Filtering the records below, copy only those lines that include the word "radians".
──────── Available data
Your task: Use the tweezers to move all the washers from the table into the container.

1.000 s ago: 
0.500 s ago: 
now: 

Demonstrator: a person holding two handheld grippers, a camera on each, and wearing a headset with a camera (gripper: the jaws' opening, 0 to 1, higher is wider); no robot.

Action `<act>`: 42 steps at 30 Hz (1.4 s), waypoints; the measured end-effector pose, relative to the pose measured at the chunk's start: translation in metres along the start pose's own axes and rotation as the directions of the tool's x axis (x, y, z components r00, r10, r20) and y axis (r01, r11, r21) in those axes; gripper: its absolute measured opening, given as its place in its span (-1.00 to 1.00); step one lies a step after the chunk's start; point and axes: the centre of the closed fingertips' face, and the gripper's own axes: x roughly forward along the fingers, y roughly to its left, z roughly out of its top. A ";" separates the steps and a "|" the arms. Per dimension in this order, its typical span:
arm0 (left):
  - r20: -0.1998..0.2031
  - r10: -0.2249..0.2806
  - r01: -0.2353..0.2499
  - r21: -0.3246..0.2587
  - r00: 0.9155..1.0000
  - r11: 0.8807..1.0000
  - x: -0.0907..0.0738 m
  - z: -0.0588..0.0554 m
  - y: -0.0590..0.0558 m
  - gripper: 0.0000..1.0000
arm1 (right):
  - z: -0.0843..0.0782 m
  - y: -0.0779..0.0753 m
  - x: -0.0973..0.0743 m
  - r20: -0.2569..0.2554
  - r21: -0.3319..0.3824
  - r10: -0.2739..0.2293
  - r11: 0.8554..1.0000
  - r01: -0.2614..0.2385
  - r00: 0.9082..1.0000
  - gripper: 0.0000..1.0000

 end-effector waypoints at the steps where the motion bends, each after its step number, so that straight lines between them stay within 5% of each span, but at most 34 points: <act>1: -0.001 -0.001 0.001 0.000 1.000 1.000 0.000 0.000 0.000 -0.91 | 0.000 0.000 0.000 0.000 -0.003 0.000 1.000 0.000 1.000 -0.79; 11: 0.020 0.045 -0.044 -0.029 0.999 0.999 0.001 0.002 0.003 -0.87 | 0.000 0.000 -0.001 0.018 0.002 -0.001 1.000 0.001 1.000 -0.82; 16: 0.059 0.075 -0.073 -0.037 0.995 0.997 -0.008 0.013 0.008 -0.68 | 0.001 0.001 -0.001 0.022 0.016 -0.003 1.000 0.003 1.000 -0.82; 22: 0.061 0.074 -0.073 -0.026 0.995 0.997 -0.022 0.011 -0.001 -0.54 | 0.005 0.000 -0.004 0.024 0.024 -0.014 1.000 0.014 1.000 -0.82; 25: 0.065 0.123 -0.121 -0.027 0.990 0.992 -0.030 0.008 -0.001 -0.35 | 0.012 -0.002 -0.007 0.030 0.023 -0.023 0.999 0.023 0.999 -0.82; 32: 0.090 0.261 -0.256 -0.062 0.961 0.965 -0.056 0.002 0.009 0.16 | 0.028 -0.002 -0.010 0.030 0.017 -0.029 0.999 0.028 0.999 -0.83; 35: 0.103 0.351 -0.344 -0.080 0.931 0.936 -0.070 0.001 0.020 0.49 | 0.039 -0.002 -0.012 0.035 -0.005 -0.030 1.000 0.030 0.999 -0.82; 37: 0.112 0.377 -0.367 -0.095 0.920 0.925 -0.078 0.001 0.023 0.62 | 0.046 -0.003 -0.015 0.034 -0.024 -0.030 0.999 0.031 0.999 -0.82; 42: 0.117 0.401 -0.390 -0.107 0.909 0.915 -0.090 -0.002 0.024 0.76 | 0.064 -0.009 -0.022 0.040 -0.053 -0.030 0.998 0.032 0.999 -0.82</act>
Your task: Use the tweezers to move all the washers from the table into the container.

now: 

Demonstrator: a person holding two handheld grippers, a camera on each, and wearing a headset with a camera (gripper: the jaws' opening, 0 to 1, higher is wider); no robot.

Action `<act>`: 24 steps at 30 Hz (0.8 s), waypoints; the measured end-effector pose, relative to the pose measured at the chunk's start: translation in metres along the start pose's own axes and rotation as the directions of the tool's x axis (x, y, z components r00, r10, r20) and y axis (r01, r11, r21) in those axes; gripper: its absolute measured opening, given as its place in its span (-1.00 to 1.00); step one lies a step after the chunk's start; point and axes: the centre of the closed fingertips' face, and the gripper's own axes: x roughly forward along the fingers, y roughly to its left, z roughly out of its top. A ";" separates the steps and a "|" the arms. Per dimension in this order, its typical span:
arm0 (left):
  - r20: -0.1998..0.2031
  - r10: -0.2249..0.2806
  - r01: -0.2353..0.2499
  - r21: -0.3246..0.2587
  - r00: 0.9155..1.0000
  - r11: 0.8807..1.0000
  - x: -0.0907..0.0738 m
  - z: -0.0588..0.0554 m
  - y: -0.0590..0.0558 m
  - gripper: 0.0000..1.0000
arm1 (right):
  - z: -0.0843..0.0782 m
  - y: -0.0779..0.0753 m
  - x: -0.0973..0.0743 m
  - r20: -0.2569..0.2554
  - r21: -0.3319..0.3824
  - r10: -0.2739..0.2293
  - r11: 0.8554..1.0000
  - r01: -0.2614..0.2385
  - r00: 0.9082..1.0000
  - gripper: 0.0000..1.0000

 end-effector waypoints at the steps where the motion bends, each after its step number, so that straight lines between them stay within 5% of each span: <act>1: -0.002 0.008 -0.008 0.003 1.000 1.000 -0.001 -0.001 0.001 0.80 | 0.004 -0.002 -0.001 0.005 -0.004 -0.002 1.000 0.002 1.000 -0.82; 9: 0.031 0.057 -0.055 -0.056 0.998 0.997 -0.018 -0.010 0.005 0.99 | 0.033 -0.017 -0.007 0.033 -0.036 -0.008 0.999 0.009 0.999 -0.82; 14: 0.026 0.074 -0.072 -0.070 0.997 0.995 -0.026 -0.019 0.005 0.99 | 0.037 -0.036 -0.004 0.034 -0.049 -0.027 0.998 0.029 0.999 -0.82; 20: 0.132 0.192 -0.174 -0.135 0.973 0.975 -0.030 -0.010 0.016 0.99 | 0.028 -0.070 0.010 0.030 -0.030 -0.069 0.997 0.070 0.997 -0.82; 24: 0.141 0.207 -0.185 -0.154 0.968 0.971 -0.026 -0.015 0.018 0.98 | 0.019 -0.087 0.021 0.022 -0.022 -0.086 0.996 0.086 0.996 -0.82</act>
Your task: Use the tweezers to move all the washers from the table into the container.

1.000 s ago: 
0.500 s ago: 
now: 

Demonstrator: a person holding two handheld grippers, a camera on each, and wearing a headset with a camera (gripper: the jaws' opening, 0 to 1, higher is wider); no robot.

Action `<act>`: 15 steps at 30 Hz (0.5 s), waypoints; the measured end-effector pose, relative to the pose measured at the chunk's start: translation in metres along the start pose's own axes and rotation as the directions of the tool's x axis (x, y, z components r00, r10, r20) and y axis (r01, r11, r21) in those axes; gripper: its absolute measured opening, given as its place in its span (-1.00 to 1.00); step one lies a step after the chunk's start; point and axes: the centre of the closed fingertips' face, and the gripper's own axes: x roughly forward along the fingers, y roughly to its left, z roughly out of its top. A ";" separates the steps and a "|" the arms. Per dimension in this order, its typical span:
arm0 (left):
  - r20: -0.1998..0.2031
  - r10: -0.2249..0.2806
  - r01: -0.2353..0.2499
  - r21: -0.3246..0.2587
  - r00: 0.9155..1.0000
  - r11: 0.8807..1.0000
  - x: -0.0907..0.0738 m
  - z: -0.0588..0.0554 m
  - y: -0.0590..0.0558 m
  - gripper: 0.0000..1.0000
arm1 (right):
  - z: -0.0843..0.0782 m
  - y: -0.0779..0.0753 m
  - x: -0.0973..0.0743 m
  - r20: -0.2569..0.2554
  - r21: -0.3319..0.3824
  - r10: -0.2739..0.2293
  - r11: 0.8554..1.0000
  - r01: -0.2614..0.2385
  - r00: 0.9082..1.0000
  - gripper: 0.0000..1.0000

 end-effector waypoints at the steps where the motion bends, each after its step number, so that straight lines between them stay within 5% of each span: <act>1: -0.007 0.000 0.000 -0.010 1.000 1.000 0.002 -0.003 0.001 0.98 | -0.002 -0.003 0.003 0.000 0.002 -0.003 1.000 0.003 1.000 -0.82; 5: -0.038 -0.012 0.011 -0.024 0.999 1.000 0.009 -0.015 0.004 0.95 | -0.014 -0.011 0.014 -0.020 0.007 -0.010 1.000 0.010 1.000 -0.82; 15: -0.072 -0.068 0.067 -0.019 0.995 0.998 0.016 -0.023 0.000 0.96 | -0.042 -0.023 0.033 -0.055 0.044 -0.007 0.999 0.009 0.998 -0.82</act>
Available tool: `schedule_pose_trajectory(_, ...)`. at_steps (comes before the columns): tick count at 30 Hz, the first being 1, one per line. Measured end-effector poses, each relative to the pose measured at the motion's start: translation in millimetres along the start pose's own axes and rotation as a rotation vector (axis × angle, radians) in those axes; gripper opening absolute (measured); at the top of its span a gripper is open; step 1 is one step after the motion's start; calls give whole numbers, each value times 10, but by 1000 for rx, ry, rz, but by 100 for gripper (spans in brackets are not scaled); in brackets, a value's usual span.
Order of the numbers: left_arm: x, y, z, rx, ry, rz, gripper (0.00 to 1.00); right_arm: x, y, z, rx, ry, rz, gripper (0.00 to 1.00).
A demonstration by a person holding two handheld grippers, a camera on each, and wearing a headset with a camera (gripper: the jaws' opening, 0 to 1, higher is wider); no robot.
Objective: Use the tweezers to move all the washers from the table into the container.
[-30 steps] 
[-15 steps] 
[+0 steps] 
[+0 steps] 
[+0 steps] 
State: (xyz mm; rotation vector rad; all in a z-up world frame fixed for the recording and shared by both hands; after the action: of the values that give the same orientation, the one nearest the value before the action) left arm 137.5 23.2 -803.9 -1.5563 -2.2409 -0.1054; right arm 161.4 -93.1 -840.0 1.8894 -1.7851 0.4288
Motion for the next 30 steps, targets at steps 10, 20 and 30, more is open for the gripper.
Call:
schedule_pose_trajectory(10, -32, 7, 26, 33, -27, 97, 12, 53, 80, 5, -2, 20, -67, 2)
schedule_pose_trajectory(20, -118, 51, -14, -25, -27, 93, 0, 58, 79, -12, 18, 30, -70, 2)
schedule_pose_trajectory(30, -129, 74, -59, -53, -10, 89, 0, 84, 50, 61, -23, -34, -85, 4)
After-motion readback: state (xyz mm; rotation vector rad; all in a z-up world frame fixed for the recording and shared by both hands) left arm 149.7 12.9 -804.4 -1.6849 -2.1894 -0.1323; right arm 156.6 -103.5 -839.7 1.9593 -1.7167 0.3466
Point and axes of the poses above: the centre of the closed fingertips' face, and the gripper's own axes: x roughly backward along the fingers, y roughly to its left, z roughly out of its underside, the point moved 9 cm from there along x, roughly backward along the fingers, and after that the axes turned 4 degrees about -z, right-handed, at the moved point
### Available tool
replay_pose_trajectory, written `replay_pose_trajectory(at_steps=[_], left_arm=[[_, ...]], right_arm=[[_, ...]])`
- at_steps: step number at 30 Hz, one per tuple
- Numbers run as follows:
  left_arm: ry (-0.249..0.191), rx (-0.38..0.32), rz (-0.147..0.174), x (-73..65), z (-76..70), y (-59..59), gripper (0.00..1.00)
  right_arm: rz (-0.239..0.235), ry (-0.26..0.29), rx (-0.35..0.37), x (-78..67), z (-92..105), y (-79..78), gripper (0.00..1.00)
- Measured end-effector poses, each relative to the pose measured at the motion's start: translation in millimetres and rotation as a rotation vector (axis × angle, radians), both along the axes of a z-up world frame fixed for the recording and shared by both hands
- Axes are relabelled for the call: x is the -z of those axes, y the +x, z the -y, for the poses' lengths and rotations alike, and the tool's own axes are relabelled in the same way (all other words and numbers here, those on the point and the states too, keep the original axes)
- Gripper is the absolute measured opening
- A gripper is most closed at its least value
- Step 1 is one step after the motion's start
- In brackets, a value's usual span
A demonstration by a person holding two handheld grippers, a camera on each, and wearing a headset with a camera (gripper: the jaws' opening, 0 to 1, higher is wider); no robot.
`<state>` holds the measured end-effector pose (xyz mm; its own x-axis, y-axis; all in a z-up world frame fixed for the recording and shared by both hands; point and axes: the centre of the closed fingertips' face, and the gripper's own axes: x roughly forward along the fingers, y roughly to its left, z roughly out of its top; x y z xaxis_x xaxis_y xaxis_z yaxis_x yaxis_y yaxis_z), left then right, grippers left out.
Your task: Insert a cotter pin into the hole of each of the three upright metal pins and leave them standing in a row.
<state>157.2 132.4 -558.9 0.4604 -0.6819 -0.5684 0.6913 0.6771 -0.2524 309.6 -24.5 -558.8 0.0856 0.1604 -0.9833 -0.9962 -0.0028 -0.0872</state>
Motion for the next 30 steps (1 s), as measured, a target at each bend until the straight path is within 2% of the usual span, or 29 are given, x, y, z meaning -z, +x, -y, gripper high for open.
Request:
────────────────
Response to the task
Available tool: `schedule_pose_trajectory(_, ...)`. at_steps (comes before the columns): tick count at 30 Hz, the first being 1, one per line. Measured end-effector poses, each relative to the pose measured at the motion's start: translation in millimetres along the start pose's own axes and rotation as a rotation vector (axis × angle, radians) in those axes; gripper opening absolute (measured); at the top of its span a gripper is open; step 1 is one step after the motion's start; calls give whole numbers, each value times 10, but by 1000 for rx, ry, rz, but by 100 for gripper (spans in brackets are not scaled); in brackets, a value's usual span.
- Measured end-effector poses, each relative to the pose measured at the motion's start: translation in millimetres and rotation as a rotation vector (axis × angle, radians), both along the axes of a z-up world frame fixed for the recording and shared by both hands

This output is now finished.